Ai-Myc model for Cre-induced tissue-specific expression of c-Myc in vivo
c-Myc is the most significantly amplified oncogene in human prostate cancer. Dr. Sawyer’s group has developed the Hi-MYC model using an enhanced probasin promoter to drive c-Myc expression in prostate epithelia. These mice developed invasive prostate carcinomas that shared molecular features with human prostate cancers. This study, along with others, provided crucial data supporting key roles of c-Myc oncogenic pathway in prostate tumorigenesis. However, since probasin promoter activity is crucially dependent on androgen, the prostate tumors lose c-Myc oncogene expression upon castration in such MYC models. Therefore, the tumor regression in these androgen-depleted MYC mice represents the mixed effects of both artificial direct effects from loss of oncogene expression and potential real effects from tumor cellular responses to castration. These greatly limit the abilities to use such models to concisely study androgen signaling, castration-responses, and castration-resistance of prostate cancer. Accordingly, we have developed a novel transgenic model that allows maintained expression of c-Myc oncogene along with luciferase (for real-time in vivo bioluminescence imaging) in prostate after castration.

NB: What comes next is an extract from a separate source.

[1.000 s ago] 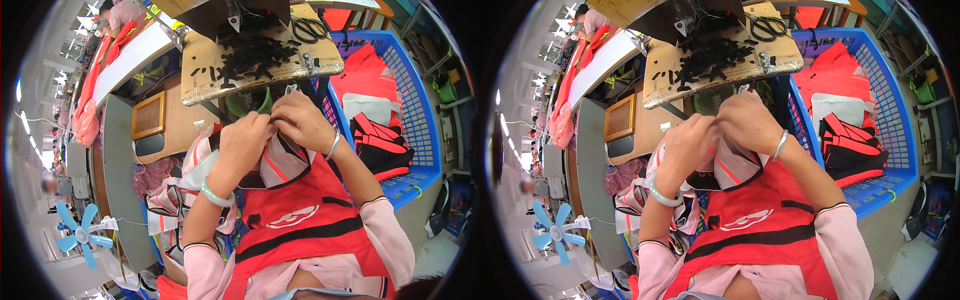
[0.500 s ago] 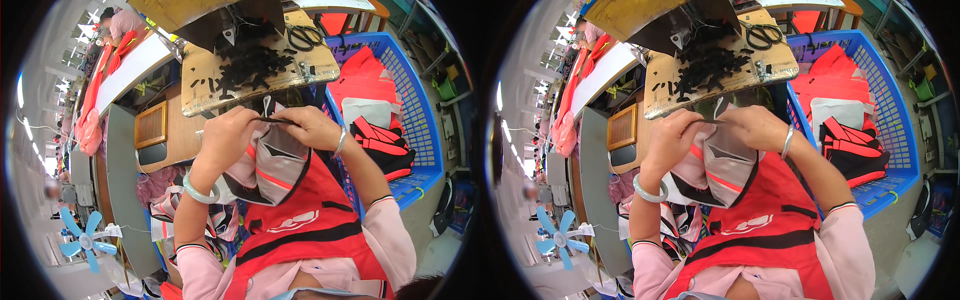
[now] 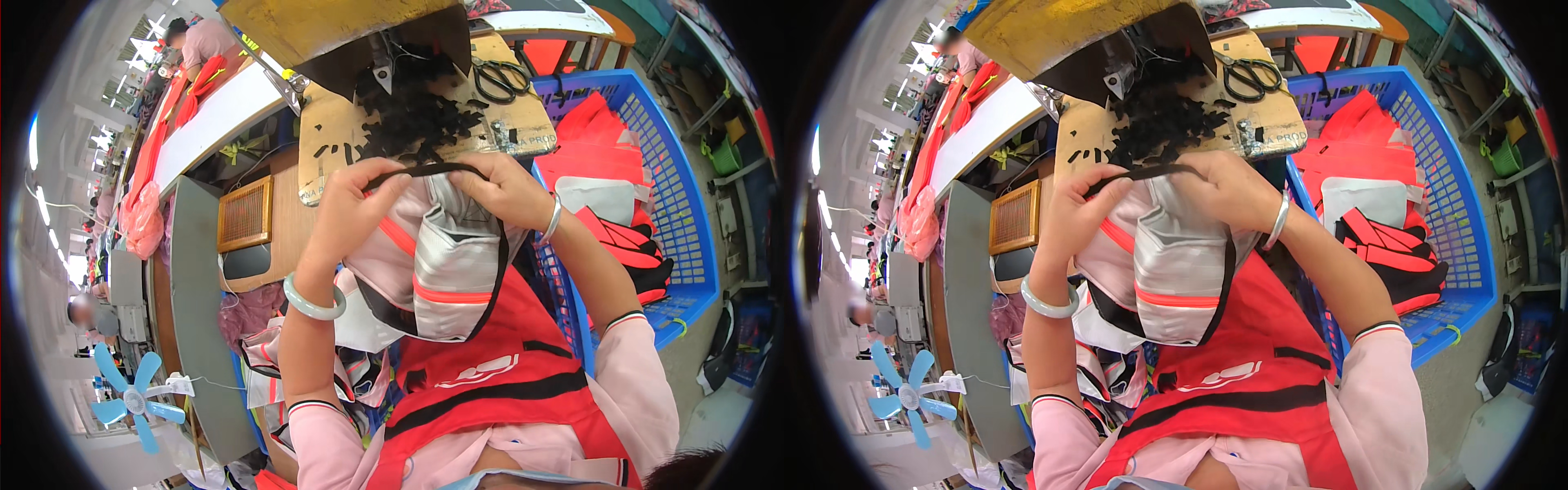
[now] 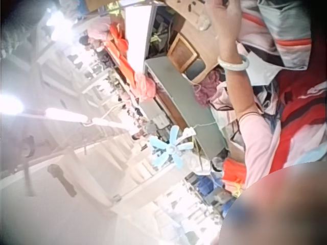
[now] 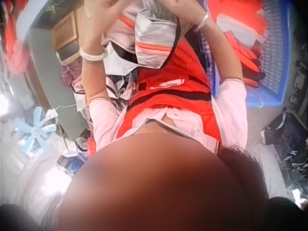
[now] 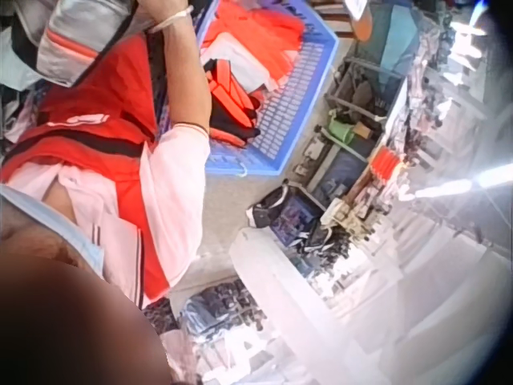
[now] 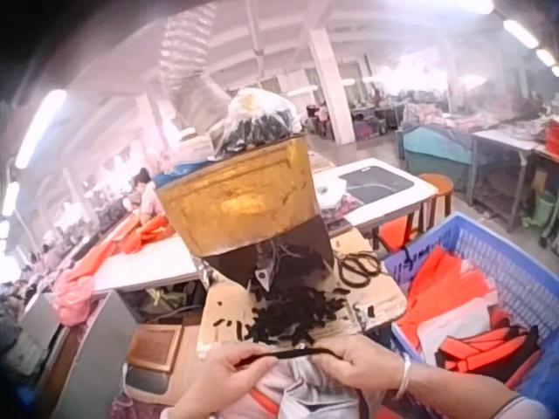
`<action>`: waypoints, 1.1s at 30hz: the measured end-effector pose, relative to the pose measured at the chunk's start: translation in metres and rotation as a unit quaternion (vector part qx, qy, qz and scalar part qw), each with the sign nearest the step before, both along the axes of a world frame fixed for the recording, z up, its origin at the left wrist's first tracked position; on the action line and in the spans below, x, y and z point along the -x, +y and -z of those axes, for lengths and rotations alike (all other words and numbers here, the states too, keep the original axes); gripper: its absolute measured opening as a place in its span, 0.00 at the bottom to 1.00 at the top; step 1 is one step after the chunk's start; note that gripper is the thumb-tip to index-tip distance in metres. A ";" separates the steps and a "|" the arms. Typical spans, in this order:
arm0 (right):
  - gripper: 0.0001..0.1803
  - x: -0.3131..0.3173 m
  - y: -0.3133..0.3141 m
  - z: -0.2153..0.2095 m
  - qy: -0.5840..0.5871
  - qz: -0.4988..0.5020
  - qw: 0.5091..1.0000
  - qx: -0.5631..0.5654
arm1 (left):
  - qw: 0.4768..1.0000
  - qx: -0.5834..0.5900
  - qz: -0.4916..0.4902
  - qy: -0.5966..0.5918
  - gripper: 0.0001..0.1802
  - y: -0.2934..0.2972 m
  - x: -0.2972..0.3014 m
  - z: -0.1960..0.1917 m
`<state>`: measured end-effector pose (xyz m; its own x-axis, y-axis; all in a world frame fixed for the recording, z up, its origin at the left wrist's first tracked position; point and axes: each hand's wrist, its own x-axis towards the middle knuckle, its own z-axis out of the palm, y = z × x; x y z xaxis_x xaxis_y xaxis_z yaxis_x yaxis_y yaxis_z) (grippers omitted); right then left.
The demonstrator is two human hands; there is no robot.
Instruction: The person is sewing safety vests using an industrial sewing machine.
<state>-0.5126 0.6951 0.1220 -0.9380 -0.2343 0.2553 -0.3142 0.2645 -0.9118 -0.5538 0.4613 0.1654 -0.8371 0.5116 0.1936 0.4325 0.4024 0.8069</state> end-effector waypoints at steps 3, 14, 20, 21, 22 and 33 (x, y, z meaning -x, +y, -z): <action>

We are performing detailed characterization of this model and using it to study therapy-resistance such as castration-resistance and chemoresistance of prostate cancers.
Tumor microenvironment regulation of prostate cancer
Tumor microenvironment, including stromal cells, has been documented to play key roles in regulating human cancers. Our study revealed that prostate stromal cells profoundly regulate prostate cancer biology, including inducing androgen-dependent and androgen-independent AR activation. We are now investigating the detailed molecular mechanisms underlying this tumor stroma-induced AR activation in prostate cancer cells in the absence of significant amount of androgen. This may provide a direct mechanism for relapse of the lethal castration-resistant prostate cancer after androgen-deprivation therapy.
FGFR1 signaling in prostate cancer and breast cancer.
We are investigating the biological functions of FGFR1 in prostate cancer and breast cancer, focusing on its role in promoting tumor progression and metastasis.